• **WORK INSTRUCTIONS**
Only the lines from the top of the following listing through the line with "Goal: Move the" belong in your answer, exactly as written.

• **RAW DATA**

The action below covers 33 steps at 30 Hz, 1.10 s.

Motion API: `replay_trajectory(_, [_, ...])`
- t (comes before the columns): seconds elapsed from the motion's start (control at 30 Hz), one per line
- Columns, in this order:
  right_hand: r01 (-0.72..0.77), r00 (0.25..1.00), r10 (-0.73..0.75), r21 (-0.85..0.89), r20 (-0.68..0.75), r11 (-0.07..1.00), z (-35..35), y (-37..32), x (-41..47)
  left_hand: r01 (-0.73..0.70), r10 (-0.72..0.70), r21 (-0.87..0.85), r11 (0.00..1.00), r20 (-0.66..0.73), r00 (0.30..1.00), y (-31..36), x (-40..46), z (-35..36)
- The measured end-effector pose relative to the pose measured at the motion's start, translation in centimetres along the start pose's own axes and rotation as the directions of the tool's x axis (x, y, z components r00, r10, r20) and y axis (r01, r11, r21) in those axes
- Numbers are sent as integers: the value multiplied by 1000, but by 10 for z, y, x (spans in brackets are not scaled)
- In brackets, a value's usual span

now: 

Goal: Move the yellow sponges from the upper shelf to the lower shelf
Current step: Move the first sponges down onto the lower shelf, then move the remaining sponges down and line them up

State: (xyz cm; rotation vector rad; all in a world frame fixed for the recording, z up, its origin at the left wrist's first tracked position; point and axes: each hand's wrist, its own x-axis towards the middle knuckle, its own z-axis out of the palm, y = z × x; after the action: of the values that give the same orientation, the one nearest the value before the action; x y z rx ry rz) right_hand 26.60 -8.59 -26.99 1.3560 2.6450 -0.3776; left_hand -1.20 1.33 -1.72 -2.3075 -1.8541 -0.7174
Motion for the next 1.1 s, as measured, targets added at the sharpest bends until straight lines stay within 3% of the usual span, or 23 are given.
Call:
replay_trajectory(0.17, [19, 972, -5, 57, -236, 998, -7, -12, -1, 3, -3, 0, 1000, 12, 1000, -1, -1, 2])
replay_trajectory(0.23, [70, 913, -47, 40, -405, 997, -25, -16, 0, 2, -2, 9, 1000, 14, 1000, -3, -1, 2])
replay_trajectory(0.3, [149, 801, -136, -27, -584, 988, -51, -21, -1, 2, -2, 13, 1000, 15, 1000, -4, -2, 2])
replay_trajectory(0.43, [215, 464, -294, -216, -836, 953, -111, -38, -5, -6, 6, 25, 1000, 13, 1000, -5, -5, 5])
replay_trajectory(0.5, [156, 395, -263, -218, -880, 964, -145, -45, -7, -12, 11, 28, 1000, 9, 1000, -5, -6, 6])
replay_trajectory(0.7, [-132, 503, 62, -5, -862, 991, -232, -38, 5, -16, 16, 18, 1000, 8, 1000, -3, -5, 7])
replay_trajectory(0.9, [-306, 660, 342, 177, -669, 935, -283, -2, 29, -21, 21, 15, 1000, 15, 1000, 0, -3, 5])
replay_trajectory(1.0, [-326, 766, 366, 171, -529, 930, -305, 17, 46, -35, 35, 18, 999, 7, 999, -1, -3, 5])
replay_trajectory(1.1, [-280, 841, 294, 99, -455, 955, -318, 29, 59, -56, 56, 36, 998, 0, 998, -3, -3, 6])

• **THE COMPLETED TASK**
The action below covers 33 steps at 30 Hz, 1.10 s.

Motion API: `replay_trajectory(_, [_, ...])`
- t (comes before the columns): seconds elapsed from the motion's start (control at 30 Hz), one per line
- Columns, in this order:
  right_hand: r01 (-0.72..0.77), r00 (0.25..1.00), r10 (-0.73..0.75), r21 (-0.85..0.89), r20 (-0.68..0.75), r11 (-0.07..1.00), z (-35..35), y (-37..32), x (-41..47)
  left_hand: r01 (-0.73..0.70), r10 (-0.72..0.70), r21 (-0.87..0.85), r11 (0.00..1.00), r20 (-0.66..0.73), r00 (0.30..1.00), y (-31..36), x (-40..46), z (-35..36)
- The measured end-effector pose relative to the pose measured at the motion's start, translation in centimetres along the start pose's own axes and rotation as the directions of the tool's x axis (x, y, z components r00, r10, r20) and y axis (r01, r11, r21) in those axes
- Numbers are sent as integers: the value multiplied by 1000, but by 10 for z, y, x (spans in brackets are not scaled)
- In brackets, a value's usual span

now: 

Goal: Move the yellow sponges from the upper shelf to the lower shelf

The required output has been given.